While the family business continues to grow, Kyler wants to engage with other young entrepreneurs, Brandi Russell said.
“That’s also on our task list,” she said. “He feels really, really blessed to be in a situation where he has a family that will support him, and he knows that there’s kids out there that have great ideas and don’t have that support; he’s hoping to find some ways to support them.”
It’s truly a family operation, Brandi Russell added. Even Elle Russell, Kyler’s 9-year-old sister, is the chief order filler.
Kyler’s father, Randy Russell, who is also chief investor and Kyler’s baseball coach, said many of Kyler’s teammates agreed in their dislike for wearing a hard, plastic cup and sometimes avoided wearing one altogether. But such safety equipment is important: In conducting their research on athletic gear and testicular injuries, the Russell family learned that one in five boys will get injured in the nether region while playing sports, but only one in 10 boys wear protective gear, Brandi Russell added.
“Being a parent, I told him that he had to wear it or he had to come up with a better solution,” Randy Russell said.
The Comfy Cup is made from lightweight, impact-absorbing foam, and breathable lining to contour the body, according to its website. Kyler’s family helped him develop several prototypes, which his baseball teammates tested, before coming up with the final design, Brandi Russell said.
“Unlike typical, hard-plastic cups, Comfy Cup is soft and flexible,” said Charlie McEnerney with The Grommet, a Massachusetts-based firm that promotes under-the-radar products. “It is made just for school-age boys to fit and feel better.”
One of Kyler’s first prototypes was a cup that felt like a bean bag, Brandi Russell said. She made it herself with a sewing kit. After eight to 10 prototypes and several test pilots by Kyler’s teammates, the Russells settled on the current design.
“He’s a really sensitive kid,” Brandi Russell said of Kyler, citing the boy’s attention to detail and nuance. “We’ve been trying to teach him that some people see that as a challenge but we see that as one of his strengths. We call Kyler our quality assurance guy.
“That’s why he’s a great inventor. He’s good at finding things that aren’t working and coming up with a solution.”
“Kyler’s Comfy Cup solution is a great way for kids to get used to wearing a cup before they graduate to higher-impact sports,” McEnerney added.
Comfy Cup currently only comes in one size, for boys ages 7 to 11, Brandi Russell said. They are considering expanding to offer more sizes — for younger athletes as well as adults. Creating athletic compression shorts to accompany the Comfy Cup also is in the pipeline, the family said.

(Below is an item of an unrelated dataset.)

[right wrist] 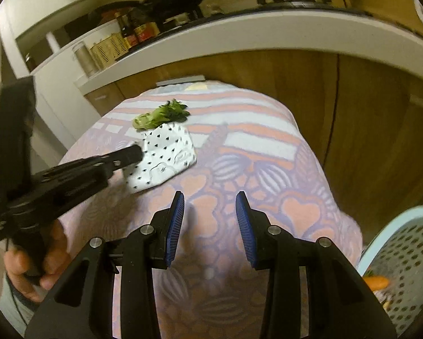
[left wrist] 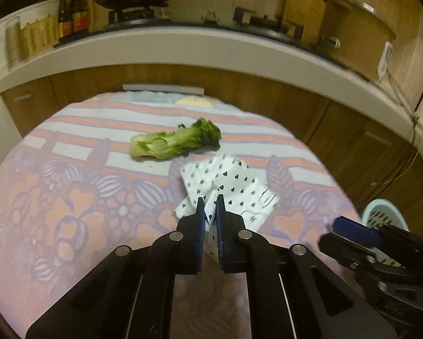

“We need to do some more testing to offer to the adult market,” Brandi Russell said. “For the 7- to 11-year-old, we know that the force of impact that they’re experiencing — especially in baseball — isn’t as big as maybe an adult would. We’re going to need some additional funding to support the testing.”
The Russell family is also hoping to grow the business, and they’re turning to the entrepreneurial community for help, Brandi Russell said.
Brandi Russell cited a few challenges the family encountered along the journey, not least of which was failing to collect sales when they sold the Comfy Cup product on Amazon, she said. They also found they didn’t need to invest in high-end technology to design their product; all they needed was a pencil and a piece of paper.
“I think our final mistake is not reaching out to our entrepreneurial community sooner,” Brandi Russell said. “We’ve been doing this a year and a half, almost two years now, and I think, oh man, if we’d done 1 Million Cups a year ago, we just would have so many resources.”